TARAKAN - Menteri Sosial Tri Rismaharini dianugerahi gelar Adji Nasyrah Maliha yang bermakna pemimpin berwibawa, pengayom, pelindung, dan bijaksana dari Kesultanan Bulungan, Kalimantan Utara.

Pemberian gelar tersebut disampaikan Ketua Pemangku Adat Bulungan Datu Buyung Perkasa kepada Risma saat berkunjung ke Rumah Raya, salah satu situs bersejarah di Tanjung Palas, Bulungan, Kamis, 24 Oktober.

Rumah tersebut merupakan kediaman eks-Wirabumi/Pemangku Sultan Kesultanan Bulungan, almarhum Datu Masyur

"Pemberian gelar merupakan kesepakatan lembaga adat atas prestasi dan jasa Ibu Risma sebagai Mensos dan anggota Komisi VI DPR RI Deddy Yevri Hanteru Sitorus sebagai salah satu wakil rakyat dari Kaltara di pusat dinilai banyak berbuat untuk Kaltara," kata Datu Buyung dikutip Antara.

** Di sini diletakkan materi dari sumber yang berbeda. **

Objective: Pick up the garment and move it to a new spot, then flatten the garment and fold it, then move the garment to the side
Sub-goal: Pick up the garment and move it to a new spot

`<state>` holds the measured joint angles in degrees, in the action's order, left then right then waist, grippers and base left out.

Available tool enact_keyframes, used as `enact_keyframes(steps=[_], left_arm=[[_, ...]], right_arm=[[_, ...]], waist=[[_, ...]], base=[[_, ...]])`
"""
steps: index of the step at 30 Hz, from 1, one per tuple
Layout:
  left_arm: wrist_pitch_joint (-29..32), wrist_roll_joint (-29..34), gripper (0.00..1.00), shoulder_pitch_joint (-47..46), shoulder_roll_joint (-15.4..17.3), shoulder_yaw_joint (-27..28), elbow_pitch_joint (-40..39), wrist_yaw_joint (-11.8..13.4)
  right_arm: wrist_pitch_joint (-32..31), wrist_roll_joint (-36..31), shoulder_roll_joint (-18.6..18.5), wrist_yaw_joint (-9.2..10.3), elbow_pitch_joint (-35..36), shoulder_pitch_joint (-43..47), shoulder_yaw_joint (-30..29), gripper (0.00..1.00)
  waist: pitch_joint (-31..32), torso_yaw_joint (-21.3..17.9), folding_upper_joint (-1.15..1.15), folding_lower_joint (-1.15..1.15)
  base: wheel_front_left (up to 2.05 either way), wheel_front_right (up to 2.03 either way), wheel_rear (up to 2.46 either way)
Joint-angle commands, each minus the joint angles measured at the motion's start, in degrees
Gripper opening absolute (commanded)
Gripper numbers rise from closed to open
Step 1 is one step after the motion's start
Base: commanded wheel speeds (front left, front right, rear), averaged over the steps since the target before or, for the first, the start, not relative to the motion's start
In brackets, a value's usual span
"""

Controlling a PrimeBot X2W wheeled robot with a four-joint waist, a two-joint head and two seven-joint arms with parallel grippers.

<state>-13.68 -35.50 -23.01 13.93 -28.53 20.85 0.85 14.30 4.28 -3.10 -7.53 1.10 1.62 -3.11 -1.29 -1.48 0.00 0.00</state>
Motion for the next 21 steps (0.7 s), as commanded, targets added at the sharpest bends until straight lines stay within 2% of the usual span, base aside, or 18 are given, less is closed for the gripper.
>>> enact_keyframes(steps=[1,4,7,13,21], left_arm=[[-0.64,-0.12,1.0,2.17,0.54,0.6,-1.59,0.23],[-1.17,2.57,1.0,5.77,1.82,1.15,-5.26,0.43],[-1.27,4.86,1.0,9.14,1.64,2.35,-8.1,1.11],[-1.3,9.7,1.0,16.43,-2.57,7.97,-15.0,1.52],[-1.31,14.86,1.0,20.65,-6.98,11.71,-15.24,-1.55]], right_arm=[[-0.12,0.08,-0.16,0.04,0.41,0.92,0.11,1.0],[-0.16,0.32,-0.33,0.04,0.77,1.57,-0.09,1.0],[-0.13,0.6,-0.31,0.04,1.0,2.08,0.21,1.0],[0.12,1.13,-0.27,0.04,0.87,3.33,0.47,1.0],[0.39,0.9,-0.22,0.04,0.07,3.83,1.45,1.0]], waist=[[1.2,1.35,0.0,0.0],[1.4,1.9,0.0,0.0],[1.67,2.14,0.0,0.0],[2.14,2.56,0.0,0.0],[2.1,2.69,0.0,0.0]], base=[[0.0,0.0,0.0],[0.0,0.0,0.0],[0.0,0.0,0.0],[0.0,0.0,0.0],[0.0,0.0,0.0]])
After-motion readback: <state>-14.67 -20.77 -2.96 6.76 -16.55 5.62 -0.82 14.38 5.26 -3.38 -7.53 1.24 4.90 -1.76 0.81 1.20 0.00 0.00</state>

Selain itu, katanya, gelar tersebut adalah doa agar Risma dan Dedy Sitorus berbuat lebih baik serta bisa menjalankan tugas dengan amanah.

Dedy Sitorus mendapat gelar Wira Duta Laksmana yang artinya pemimpin berwibawa, pengayom, gagah berani, dan utusan terpercaya.

Risma menyampaikan pantun yang bunyinya "Dedur belungon beselimpung, tak lapuk karena hujan, tak lekang karna panas" yang artinya zaman boleh berputar tetapi adat budaya harus lestari.

"Sebagai sebuah bagian dari aset nasional harusnya dipelihara dan dijaga," kata Risma.

Selain dianugerahi gelar oleh Kesultanan Bulungan, Risma juga sempat ikut menari Belundi.

Tari Belundi saat era kesultanan adalah tarian jenaka sambil menari dan berbalas pantun menggunakan bahasa Bulungan dan bahasa Kayan.

Setelah nyaris punah, untuk pertama kali dihidupkan lagi pada Birau untuk merayakan HUT Ke-61 Bulungan dan ke-231 Tanjung Selor.

Tari Belundi adalah tari kebersamaan, persatuan yang kokoh dalam satu kesatuan suku yang ada di Bulungan, di mana setiap langkah kaki dan gerakan tangan serta penari membentuk satu lingkaran menggambarkan sesuatu yang berkesinambungan atau tidak pernah putus antara satu dengan yang lainnya.

Tari Belundi atau tari Pinang Sendawar diciptakan oleh Datu Perdana sekitar 1940-an, awal syair berbahasa Kayan dan Melayu, setelah itu digubah dalam Bahasa Bulungan dengan judul lagu "Pinang Sendawar"

Pada 1962 tarian ini ditampilkan pada acara "Genop Telu Malom" (genap tiga malam) pernikahan Datu Abdul Aziz dan Pengian Laila.

"Kita adalah satu kesatuan yang bersama-sama dalam berbuat kebaikan, meraih keberhasilan bersama dalam kegembiraan tanpa adanya perbedaan," kata Ainun, salah satu penari yang menyampaikan falsafah Belundi.